── Data excerpt
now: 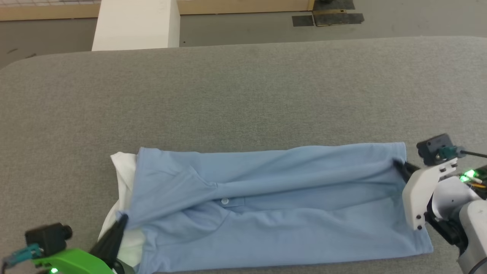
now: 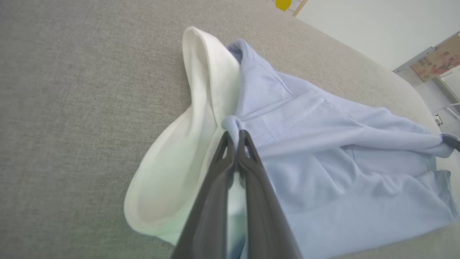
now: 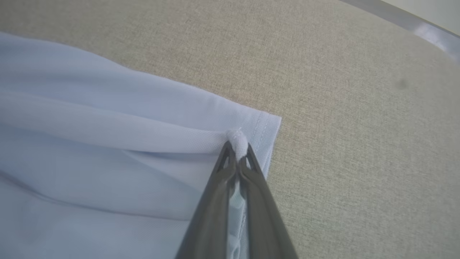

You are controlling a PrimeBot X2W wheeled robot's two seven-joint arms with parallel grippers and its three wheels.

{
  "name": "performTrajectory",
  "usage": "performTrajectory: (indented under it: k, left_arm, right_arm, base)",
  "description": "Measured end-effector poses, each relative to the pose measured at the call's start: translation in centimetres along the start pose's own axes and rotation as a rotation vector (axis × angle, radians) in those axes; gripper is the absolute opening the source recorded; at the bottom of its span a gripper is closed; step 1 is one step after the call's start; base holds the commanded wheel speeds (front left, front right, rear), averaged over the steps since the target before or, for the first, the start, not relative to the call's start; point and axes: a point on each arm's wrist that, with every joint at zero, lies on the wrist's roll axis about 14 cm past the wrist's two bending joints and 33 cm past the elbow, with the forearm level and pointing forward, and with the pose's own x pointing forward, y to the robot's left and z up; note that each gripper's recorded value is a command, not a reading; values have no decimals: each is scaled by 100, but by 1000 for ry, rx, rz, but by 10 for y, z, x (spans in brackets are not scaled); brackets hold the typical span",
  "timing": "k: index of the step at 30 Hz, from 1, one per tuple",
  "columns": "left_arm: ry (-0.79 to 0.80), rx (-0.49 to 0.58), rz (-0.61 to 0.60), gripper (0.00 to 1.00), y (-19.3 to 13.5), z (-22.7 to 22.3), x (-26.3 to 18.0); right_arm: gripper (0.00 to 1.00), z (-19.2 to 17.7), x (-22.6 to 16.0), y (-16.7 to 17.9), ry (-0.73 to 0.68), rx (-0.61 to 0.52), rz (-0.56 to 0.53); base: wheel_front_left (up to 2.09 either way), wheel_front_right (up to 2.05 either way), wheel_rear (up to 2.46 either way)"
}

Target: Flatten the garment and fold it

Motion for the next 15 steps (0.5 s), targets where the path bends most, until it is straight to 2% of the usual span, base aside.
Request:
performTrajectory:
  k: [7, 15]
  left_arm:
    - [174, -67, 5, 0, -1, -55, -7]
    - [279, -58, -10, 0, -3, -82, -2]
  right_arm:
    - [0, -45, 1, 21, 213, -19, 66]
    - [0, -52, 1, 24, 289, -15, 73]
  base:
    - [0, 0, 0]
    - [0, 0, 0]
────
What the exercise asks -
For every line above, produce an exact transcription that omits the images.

Answer to the exercise -
now: 
now: 
now: 

You are controlling a PrimeBot X2W wheeled robot's two seven-joint arms with parallel grippers and its three wheels.

{
  "name": "performTrajectory",
  "usage": "performTrajectory: (indented under it: k, left_arm, right_arm, base)",
  "description": "Measured end-effector poses, each relative to the pose measured at the call's start: translation in centimetres along the start pose's own axes and rotation as a rotation vector (axis × angle, radians) in those axes; gripper is the absolute opening the source recorded; at the bottom of its span a gripper is closed; step 1 is one step after the call's start; base holds the commanded wheel speeds (front left, front right, rear), averaged over the steps since the target before or, for the first, the start, not relative to the call's start; point and axes: a point on each arm's wrist that, with every joint at zero, lies on the wrist's roll axis about 14 cm past the wrist's two bending joints and 33 cm past the elbow, with the forearm level and pointing forward, and with the pose's own x pointing forward, y to the robot's left and z up; note that each gripper's recorded value is a command, not a reading; values have no decimals: each is scaled by 100, but by 1000 for ry, rx, rz, but by 10 for y, z, x (spans in brackets are not scaled); brackets hold the typical span",
  "timing": "k: index of the step at 30 Hz, from 1, one per tuple",
  "columns": "left_arm: ry (-0.79 to 0.80), rx (-0.49 to 0.58), rz (-0.61 to 0.60), gripper (0.00 to 1.00), y (-19.3 to 13.5), z (-22.7 to 22.3), x (-26.3 to 18.0); right_arm: gripper (0.00 to 1.00), z (-19.2 to 17.7), x (-22.6 to 16.0), y (-16.7 to 17.9), ry (-0.73 to 0.68), rx (-0.61 to 0.52), rz (-0.56 to 0.53); base: wheel_front_left (up to 2.09 either way), wheel_front_right (up to 2.05 either way), wheel_rear (up to 2.46 either way)"
}

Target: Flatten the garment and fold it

Motion for the next 15 steps (0.5 s), targets where the path bends most, until it is straight to 2% of the usual span, base aside.
Request:
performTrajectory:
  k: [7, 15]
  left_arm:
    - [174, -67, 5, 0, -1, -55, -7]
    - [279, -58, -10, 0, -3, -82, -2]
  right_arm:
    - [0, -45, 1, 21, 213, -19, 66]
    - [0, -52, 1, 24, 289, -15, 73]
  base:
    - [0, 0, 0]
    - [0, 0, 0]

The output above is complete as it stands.